Activity
Begin at the line containing "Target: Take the" and give again every line to the end of the records, exactly, without the pictures.

Dataset records
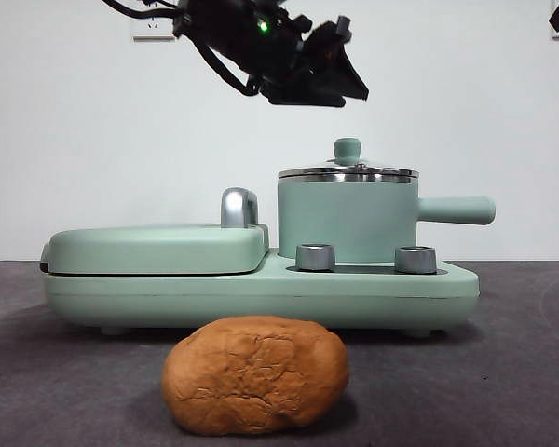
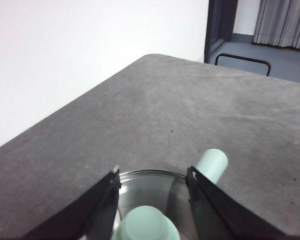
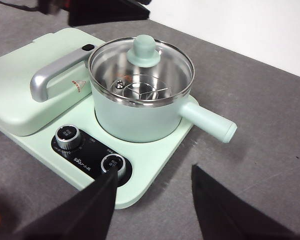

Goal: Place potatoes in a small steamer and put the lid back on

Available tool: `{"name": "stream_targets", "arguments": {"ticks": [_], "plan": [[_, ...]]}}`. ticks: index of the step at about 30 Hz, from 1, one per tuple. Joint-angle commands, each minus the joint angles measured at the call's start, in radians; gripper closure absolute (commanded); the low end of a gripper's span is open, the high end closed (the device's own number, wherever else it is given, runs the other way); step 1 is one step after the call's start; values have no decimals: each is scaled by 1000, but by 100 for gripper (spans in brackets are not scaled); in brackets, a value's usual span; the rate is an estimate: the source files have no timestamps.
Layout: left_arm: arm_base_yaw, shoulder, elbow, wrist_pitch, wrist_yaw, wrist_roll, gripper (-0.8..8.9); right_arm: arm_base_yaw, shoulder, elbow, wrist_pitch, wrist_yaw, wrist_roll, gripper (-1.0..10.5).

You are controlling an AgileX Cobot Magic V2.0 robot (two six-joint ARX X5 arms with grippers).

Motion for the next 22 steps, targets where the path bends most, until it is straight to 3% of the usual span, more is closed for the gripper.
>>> {"name": "stream_targets", "arguments": {"ticks": [1, 22], "plan": [[-9, 45, 30, 8, -3, -5, 595, 4, 5, 19, 10, -3, 10, 712], [-8, 123, 31, -6, -16, -5, 595, 4, 5, 19, 10, 0, 10, 712]]}}
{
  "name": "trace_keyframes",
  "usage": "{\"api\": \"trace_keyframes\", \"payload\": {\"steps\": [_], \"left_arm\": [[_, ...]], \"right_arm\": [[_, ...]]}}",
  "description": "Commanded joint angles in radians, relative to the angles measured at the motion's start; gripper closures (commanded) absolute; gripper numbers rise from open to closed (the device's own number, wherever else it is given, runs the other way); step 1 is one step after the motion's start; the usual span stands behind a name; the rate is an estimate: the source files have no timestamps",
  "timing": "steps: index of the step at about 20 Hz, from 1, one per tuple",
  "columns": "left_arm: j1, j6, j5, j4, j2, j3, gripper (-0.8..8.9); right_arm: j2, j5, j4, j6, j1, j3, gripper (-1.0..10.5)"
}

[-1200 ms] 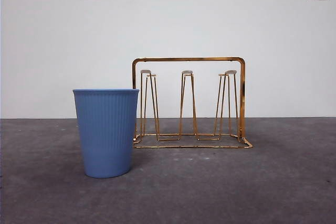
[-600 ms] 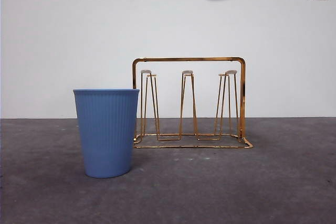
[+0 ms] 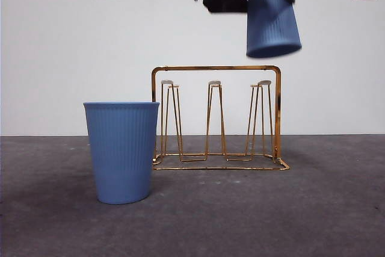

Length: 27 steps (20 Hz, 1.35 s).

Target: Pick up cup 1,put cup 1 in the cup rack,pick up cup 2,put cup 2 in the cup rack

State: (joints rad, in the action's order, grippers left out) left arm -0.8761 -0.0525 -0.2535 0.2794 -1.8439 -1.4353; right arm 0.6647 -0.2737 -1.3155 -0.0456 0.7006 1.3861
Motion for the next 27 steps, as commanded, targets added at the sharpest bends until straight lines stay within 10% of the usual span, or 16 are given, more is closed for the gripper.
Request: {"api": "trace_keyframes", "payload": {"steps": [1,27], "left_arm": [[0.003,0.003,-0.01,0.039,-0.034,0.0,8.2],[0.01,-0.148,-0.012,-0.037,-0.224,-0.001,8.2]], "right_arm": [[-0.002,-0.003,0.006,-0.01,0.0,-0.007,7.6],[-0.002,-0.003,0.02,0.001,0.0,-0.007,7.6]]}}
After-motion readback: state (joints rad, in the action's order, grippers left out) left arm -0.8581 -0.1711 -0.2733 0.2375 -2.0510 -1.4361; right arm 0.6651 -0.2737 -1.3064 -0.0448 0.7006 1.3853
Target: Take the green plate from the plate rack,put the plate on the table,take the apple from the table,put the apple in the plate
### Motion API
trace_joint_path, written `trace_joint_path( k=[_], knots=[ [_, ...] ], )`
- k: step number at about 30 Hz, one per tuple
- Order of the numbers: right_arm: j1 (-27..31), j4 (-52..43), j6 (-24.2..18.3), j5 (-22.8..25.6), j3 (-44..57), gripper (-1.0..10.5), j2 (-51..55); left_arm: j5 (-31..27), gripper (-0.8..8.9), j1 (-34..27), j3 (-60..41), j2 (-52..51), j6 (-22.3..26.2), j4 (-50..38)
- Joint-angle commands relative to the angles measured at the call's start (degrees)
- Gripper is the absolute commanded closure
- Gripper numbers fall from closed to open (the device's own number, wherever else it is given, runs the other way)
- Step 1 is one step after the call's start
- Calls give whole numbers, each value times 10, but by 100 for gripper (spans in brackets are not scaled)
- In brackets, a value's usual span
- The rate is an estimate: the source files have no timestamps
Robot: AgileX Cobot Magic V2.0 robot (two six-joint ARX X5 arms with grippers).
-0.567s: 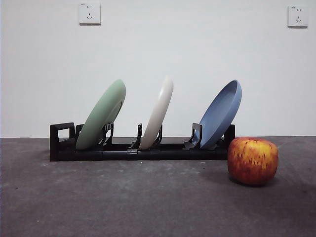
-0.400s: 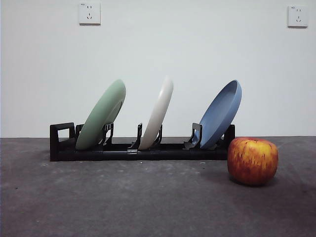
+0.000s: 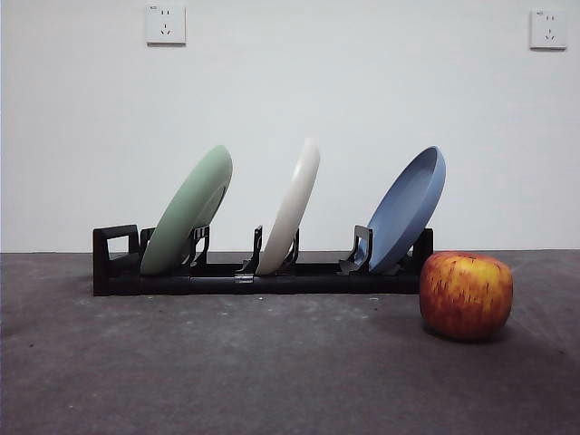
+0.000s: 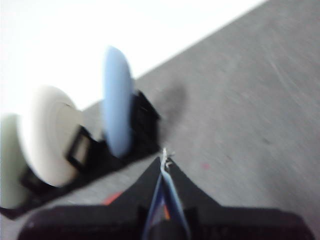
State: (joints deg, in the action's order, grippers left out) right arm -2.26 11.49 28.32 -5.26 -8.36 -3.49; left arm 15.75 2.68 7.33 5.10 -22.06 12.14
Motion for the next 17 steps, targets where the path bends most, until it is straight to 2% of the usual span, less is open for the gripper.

Expected answer
Target: Take the green plate from the plate rack,put the plate on the table,take the apple from the table,put the apple in the plate
### Motion API
trace_joint_path, written `trace_joint_path( k=[_], knots=[ [_, ...] ], )`
- k: step number at about 30 Hz, one per tuple
- Order of the numbers: right_arm: j1 (-27..31), j4 (-52..43), j6 (-24.2..18.3), j5 (-22.8..25.6), j3 (-44..57), gripper (-1.0..10.5), j2 (-51..55); left_arm: j5 (-31..27), gripper (-0.8..8.9), j1 (-34..27), j3 (-60..41), j2 (-52..51), j6 (-22.3..26.2), j4 (-50..38)
- Joint-angle commands relative to the angles measured at the call's start (degrees)
- Gripper is the absolute commanded closure
- Gripper numbers fall from closed to open (the device's own number, wherever else it is given, runs the other way)
- Step 1 is one step after the call's start
- Calls give whole numbers, each value times 10, but by 100 for gripper (spans in brackets are not scaled)
- In brackets, a value's usual span
- The rate is an estimate: the source files have no timestamps
Robot: AgileX Cobot Magic V2.0 robot (two six-joint ARX X5 arms with grippers).
-0.567s: 
-0.400s: 
+0.000s: 
+0.000s: 
State: (joints deg, in the action's order, grippers left out) right arm -2.26 11.49 28.32 -5.26 -8.36 -3.49; left arm 15.75 2.68 7.33 5.10 -22.06 12.14
Motion for the next 17 steps, targets where the path bends most, until it is straight to 2% of the usual span, less is open for the gripper.

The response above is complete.